### Dataset excerpts
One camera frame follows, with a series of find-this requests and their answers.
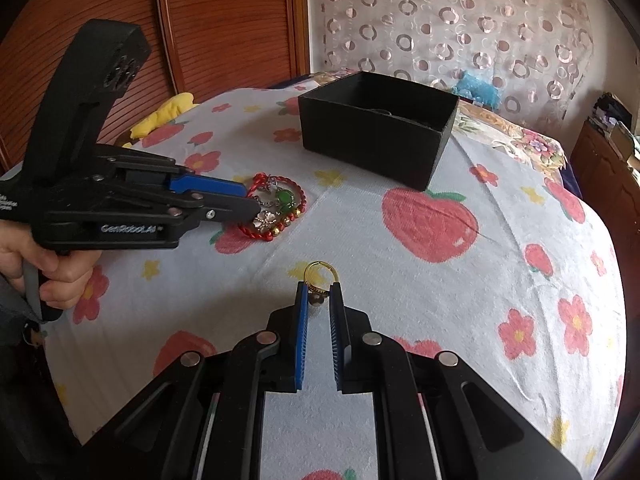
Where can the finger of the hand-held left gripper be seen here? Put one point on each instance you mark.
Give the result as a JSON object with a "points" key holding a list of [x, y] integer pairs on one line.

---

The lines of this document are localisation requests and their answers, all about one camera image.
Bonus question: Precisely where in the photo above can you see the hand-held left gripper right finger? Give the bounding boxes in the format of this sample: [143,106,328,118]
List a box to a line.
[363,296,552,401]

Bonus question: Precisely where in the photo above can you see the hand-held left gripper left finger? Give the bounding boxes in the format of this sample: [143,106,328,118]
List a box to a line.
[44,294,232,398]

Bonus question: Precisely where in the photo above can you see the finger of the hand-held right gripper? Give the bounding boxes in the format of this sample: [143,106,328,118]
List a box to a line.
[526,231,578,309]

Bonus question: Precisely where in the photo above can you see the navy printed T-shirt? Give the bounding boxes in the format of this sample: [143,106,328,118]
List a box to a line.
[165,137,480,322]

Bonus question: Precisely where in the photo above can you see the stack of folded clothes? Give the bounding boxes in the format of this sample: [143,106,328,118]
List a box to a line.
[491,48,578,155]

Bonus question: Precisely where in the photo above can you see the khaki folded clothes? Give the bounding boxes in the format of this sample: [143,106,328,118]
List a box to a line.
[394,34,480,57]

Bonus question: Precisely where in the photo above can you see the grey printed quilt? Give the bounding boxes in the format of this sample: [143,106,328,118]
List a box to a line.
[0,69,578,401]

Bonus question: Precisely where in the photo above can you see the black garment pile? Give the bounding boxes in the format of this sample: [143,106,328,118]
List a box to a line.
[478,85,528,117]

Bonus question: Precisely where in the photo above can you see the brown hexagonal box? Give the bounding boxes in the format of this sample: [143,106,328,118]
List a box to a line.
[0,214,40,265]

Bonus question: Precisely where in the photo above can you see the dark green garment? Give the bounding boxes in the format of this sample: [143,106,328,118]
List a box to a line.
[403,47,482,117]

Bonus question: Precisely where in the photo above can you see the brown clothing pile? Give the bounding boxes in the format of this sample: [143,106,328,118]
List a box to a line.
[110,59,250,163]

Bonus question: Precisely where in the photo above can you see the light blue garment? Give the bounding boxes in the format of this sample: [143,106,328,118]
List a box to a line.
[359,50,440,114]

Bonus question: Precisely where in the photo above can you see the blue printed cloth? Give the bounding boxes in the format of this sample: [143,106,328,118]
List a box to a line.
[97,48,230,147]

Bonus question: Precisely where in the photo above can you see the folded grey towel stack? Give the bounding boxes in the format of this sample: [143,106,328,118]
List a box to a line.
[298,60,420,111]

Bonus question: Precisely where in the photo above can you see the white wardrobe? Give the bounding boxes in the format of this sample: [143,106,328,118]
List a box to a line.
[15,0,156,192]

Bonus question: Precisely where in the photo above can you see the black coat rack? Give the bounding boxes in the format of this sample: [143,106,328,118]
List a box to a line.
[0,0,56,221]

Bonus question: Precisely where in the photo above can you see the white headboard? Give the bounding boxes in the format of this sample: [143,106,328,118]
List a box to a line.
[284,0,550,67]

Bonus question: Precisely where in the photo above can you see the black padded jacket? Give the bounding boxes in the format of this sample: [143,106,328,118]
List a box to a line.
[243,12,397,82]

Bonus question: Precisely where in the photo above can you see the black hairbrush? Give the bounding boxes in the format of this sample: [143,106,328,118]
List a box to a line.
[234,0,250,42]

### Problem requirements
Exactly the lines above, from the one containing "One camera frame" down to the one containing "Give the result", are to be repeated, including both ends. Pictures are not part of the copy.

### Exercise result
One camera frame follows, with a series of find-this requests and their answers.
Where can the finger of the hand-held left gripper be seen here? Put one point on each instance you mark.
Give the result as a JSON object with a "points" key holding a list of [x, y] integer pairs on one line.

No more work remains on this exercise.